Can language delay still be diagnosed with Asperger's

Page 1 of 2 [ 28 posts ]  Go to page 1, 2  Next

Joe90
Veteran
Veteran

User avatar

Joined: 23 Feb 2010
Gender: Female
Posts: 21,261
Location: UK

24 Nov 2021, 10:36 pm

I learnt to speak at the average age as a baby, but when I was looking through some old school reports a few weeks ago (to go towards my ADHD diagnosis that I'm being assessed for currently), I found that a teacher reported some language delays when I was 4. But my parents (and many other relatives) say I was always articulate and could string words together in a sentence when I was 2. I spoke my first word when I was about 12 months and was speaking new words since. I was a sociable baby with no concerning milestone delays (I made eye contact, and in most photos I was a very happy smiley baby).

But I was diagnosed with Asperger's syndrome, even though children with Asperger's don't typically have language delays. How come I was only diagnosed with Asperger's if I apparently had language delays? Shouldn't I have been diagnosed with autism instead? :?

It didn't specify on the report how language delays affected me. Maybe I just had trouble following instructions or something? Or could it have been related to attention difficulties? (Somehow nobody picked up on ADHD even though I showed a lot of typical ADHD symptoms such as hyperactivity and impulsive behaviours).


_________________
Female
Aged 31
On antidepressants
Have ASD, ADHD and anxiety disorder
Empathy score: 61 out of a possible 80. (High)


naturalplastic
Veteran
Veteran

User avatar

Joined: 26 Aug 2010
Age: 66
Gender: Male
Posts: 27,414
Location: temperate zone

25 Nov 2021, 3:06 am

ADHD is like red. And the autism spectrum is blue. Because its a spectrum its different shades of blue, but still blue.

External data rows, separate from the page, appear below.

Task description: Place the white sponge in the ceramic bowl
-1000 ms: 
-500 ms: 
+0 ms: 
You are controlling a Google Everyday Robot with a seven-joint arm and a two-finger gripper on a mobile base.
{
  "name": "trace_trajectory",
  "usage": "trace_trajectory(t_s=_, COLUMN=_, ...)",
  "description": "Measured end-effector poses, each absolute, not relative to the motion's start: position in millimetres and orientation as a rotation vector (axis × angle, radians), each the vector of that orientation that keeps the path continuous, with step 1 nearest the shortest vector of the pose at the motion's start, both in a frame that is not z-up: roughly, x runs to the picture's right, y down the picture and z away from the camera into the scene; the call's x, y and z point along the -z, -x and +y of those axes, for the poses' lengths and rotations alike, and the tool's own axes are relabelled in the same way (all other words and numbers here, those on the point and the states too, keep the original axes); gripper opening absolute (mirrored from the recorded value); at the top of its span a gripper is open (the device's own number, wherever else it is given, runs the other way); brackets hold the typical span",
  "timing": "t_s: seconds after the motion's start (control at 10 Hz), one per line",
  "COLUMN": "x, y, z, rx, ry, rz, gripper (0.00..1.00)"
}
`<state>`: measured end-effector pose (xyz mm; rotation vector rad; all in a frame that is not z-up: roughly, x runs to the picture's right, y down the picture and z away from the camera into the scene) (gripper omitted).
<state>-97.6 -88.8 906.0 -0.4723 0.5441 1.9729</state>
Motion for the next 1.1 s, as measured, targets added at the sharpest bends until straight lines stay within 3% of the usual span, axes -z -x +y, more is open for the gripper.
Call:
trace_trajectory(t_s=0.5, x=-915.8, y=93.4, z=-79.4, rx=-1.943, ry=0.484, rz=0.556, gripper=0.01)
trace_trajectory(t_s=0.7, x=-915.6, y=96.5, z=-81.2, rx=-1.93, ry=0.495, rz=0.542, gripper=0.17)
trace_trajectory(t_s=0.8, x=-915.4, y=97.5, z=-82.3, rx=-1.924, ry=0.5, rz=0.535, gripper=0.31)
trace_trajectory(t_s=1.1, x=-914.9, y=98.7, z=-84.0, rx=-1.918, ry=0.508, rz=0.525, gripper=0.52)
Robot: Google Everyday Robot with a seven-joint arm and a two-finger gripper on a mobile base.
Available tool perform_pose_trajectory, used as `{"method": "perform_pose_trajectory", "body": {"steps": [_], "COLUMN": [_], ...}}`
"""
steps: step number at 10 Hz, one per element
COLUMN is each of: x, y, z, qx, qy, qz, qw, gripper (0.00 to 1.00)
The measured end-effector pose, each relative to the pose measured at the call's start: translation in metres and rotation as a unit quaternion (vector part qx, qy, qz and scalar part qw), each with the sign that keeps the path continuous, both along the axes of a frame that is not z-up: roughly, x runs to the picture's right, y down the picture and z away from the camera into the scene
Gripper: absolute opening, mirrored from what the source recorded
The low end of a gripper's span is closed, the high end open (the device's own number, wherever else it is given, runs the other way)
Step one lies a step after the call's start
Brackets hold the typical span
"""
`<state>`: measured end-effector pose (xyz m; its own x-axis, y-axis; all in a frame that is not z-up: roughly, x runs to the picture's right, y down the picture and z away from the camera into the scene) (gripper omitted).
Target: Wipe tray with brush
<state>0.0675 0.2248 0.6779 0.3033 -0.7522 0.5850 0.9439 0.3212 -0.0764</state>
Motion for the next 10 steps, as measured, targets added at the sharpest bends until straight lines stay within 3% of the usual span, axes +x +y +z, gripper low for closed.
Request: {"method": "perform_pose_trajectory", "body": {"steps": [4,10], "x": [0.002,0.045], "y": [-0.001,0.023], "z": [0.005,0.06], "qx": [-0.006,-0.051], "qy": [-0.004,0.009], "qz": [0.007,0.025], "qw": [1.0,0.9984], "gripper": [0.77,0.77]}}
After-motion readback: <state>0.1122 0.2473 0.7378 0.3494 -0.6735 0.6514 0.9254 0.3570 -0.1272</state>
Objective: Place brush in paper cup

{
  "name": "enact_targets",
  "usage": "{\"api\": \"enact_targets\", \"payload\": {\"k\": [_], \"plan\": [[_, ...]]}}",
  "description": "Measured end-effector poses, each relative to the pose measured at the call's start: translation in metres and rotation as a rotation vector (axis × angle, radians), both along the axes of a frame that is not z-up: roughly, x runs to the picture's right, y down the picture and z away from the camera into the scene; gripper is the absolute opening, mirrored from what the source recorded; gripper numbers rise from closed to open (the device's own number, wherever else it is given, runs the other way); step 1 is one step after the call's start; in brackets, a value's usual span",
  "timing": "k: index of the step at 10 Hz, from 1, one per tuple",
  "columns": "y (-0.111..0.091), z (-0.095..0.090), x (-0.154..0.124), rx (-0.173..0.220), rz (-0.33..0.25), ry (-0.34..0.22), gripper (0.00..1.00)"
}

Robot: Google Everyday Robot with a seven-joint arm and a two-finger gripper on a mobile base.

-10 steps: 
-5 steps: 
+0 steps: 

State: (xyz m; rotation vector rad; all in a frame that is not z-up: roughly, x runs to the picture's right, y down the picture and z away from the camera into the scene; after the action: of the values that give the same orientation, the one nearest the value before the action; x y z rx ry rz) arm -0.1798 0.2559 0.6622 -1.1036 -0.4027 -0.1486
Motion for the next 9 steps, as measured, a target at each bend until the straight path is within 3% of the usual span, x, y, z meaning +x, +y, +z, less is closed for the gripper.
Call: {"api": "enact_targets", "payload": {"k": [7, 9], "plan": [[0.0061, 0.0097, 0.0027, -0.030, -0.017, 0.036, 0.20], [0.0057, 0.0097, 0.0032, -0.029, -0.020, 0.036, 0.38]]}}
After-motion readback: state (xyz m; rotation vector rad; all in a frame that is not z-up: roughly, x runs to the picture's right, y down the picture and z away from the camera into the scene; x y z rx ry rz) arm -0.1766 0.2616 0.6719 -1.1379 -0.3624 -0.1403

I am glad that youre getting tested for ADHD because if you were diagnosed as blue, and are really red it makes a difference.

But here youre worried about which of two very similar shades of blue you should have been labeled ( aspergers vs level one autistic). The answer is probably "it doesnt matter because either way its pretty much the same thing".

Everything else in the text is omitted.